──────── THE INPUT ────────

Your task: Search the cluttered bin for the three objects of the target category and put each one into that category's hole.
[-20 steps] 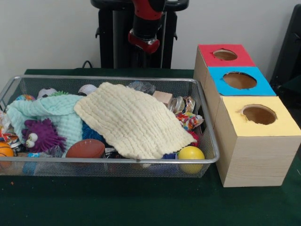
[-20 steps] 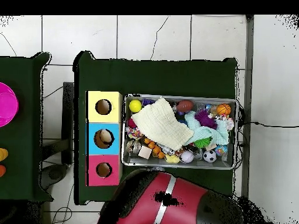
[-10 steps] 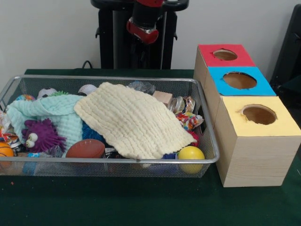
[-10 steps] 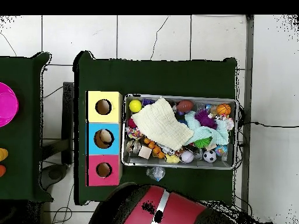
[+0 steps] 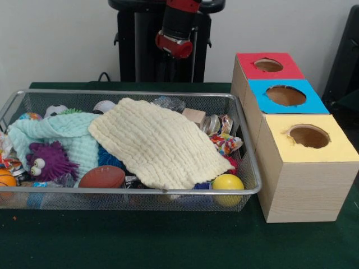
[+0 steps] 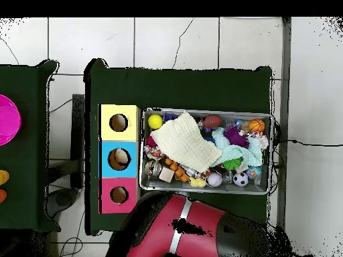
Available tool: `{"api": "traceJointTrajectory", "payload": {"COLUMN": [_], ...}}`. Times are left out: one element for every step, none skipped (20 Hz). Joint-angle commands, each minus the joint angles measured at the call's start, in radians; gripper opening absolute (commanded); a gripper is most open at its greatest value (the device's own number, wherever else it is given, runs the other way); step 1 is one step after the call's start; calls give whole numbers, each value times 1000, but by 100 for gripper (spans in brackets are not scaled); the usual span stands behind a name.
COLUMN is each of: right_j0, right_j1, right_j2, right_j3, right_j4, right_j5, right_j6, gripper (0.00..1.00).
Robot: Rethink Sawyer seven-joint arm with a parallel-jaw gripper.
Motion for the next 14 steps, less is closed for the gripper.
{"api": "traceJointTrajectory", "payload": {"right_j0": [-18, -19, -19, -19, -19, -18, -17, -18, -20, -20, -17, -12, -9, -6], "right_j1": [106, 112, 119, 126, 135, 145, 154, 167, 180, 193, 203, 212, 221, 230], "right_j2": [120, 122, 123, 123, 124, 124, 124, 127, 128, 130, 130, 129, 128, 127], "right_j3": [-152, -154, -157, -159, -165, -174, -183, -196, -211, -224, -234, -243, -257, -270], "right_j4": [47, 45, 44, 44, 44, 47, 50, 50, 50, 52, 59, 71, 79, 86], "right_j5": [-71, -79, -86, -93, -101, -103, -105, -109, -112, -114, -114, -112, -102, -93], "right_j6": [286, 290, 293, 297, 297, 294, 291, 288, 285, 284, 279, 274, 264, 255], "gripper": [100, 100, 100, 100, 100, 100, 100, 100, 100, 100, 100, 100, 100, 100]}}
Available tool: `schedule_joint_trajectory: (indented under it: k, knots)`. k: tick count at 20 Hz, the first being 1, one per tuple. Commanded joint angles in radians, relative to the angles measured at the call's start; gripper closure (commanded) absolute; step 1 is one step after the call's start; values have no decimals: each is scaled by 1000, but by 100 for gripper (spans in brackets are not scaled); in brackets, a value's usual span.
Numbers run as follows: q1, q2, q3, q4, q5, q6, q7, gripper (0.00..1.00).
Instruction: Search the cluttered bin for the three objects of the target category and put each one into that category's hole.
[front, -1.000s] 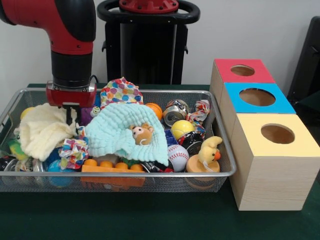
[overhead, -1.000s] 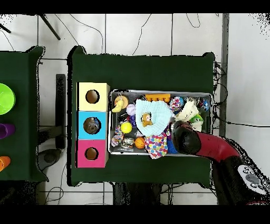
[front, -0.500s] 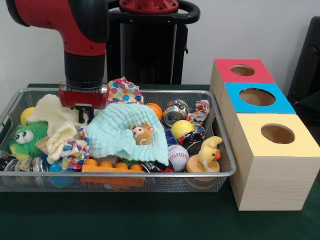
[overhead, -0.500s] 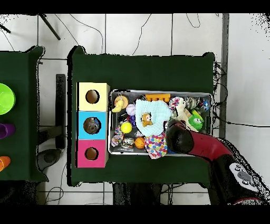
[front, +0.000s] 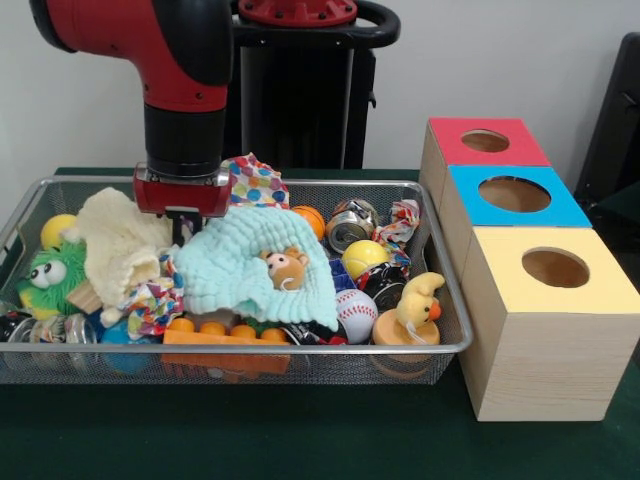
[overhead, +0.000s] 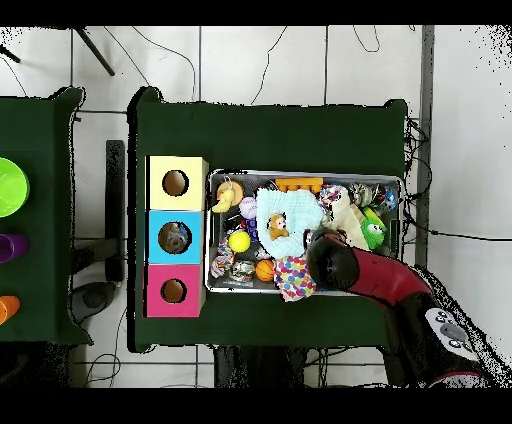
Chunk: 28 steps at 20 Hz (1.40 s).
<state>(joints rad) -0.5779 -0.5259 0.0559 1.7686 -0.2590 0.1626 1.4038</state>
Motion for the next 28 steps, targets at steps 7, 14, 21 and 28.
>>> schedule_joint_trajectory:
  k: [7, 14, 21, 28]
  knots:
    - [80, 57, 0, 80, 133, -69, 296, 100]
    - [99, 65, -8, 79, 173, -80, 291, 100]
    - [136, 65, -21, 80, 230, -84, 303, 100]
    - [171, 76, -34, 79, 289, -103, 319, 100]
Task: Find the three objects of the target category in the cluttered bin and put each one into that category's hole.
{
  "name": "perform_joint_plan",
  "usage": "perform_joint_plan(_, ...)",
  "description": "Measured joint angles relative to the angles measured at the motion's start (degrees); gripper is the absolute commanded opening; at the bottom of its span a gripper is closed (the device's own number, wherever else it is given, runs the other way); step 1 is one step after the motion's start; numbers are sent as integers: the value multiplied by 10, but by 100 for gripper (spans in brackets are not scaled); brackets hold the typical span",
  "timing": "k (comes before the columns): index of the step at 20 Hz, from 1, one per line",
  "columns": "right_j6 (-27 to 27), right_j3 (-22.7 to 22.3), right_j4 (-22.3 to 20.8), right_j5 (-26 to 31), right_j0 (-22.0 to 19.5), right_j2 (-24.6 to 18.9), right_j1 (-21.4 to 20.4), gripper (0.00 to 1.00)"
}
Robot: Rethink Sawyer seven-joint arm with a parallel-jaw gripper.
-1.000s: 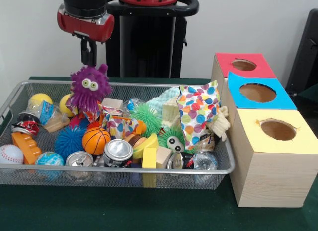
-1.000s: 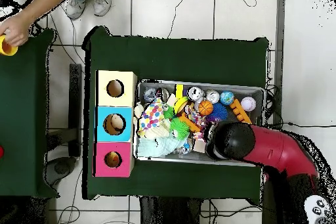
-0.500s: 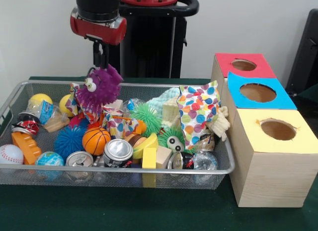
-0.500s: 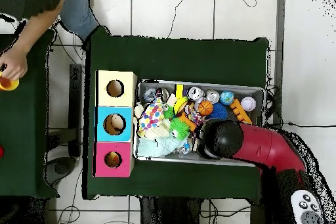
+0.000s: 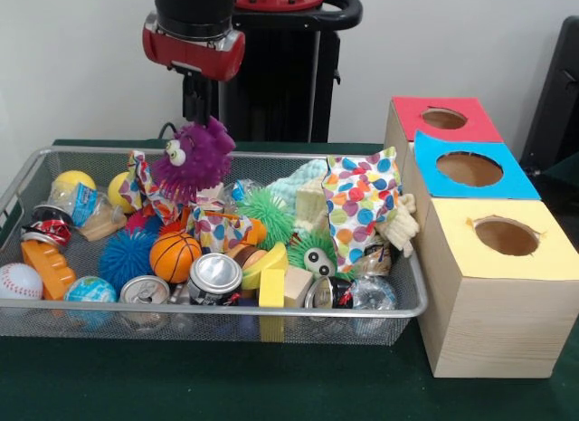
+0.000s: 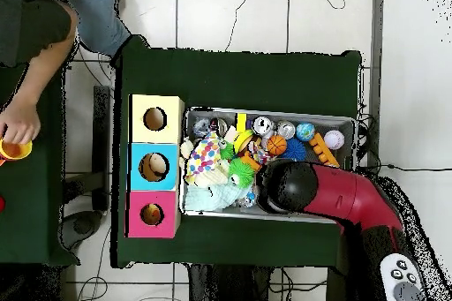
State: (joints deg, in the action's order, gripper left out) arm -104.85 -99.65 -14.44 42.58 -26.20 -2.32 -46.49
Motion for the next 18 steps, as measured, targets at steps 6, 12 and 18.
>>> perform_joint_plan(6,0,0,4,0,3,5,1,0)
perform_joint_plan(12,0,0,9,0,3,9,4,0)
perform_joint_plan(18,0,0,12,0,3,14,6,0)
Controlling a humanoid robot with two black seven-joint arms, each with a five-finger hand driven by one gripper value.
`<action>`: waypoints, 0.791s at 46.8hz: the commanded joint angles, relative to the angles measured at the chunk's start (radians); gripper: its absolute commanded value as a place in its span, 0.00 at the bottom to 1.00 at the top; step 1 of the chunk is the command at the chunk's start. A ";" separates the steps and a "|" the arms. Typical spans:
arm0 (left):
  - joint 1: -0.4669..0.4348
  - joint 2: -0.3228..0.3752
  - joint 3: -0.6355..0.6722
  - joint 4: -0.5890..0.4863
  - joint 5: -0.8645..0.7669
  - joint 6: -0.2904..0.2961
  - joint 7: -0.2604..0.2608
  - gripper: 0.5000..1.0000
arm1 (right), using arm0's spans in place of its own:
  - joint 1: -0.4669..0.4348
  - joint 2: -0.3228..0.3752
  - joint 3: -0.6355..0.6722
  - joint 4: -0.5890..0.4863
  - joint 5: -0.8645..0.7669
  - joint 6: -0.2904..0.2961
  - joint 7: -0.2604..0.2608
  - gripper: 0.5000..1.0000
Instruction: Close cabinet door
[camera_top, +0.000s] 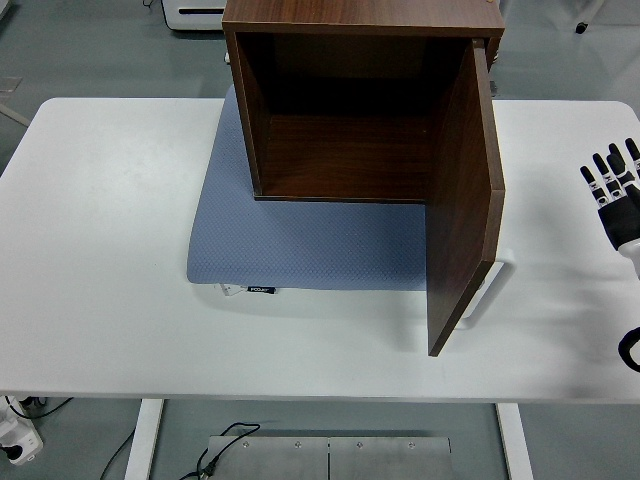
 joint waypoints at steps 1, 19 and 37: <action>0.000 0.000 0.000 0.000 0.000 0.000 0.000 1.00 | 0.000 -0.003 -0.002 0.000 0.000 0.000 -0.002 1.00; 0.000 0.000 0.000 0.000 0.000 0.000 0.000 1.00 | 0.002 -0.009 -0.006 0.000 0.000 0.001 -0.008 1.00; 0.000 0.000 0.000 0.000 0.000 0.000 0.000 1.00 | -0.041 -0.075 -0.009 0.050 0.000 0.049 -0.013 1.00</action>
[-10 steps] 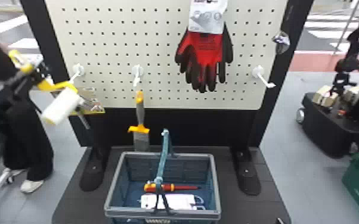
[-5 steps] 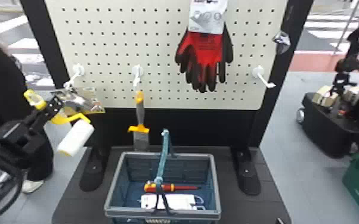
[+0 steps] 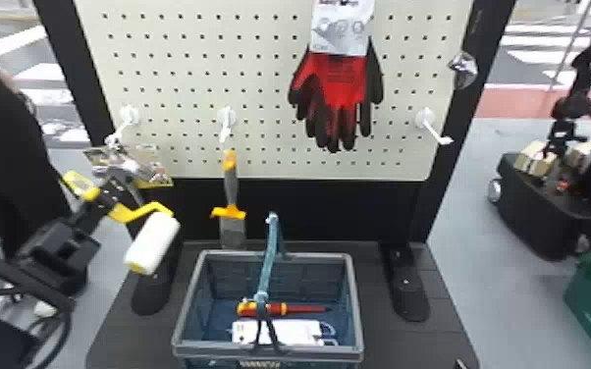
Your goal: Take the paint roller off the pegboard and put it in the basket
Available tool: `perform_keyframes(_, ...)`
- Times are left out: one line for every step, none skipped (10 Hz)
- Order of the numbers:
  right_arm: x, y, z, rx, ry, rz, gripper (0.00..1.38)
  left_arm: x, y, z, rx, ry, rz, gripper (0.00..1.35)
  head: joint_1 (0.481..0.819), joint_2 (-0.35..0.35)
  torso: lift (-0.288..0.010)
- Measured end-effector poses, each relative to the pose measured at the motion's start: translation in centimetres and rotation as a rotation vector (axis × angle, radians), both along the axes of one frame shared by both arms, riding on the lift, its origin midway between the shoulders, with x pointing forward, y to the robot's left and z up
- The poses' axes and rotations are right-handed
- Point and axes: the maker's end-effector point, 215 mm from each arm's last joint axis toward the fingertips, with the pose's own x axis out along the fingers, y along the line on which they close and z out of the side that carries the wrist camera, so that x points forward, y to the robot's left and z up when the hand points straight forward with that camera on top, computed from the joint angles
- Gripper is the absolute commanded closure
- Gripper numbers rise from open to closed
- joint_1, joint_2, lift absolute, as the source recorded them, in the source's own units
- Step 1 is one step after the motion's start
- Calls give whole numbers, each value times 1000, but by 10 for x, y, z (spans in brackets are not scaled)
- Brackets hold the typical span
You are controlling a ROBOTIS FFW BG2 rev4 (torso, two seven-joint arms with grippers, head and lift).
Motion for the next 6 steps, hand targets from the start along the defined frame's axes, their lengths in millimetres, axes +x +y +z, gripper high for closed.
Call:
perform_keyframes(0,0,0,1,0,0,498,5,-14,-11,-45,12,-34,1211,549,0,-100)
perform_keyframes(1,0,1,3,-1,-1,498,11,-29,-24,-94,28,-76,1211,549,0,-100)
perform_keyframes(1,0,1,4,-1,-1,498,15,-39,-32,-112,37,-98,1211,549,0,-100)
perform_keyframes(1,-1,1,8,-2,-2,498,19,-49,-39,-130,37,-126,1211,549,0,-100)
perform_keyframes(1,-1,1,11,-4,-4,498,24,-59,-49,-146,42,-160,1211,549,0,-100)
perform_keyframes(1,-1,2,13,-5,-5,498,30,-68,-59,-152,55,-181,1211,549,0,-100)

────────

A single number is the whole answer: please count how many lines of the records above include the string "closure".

2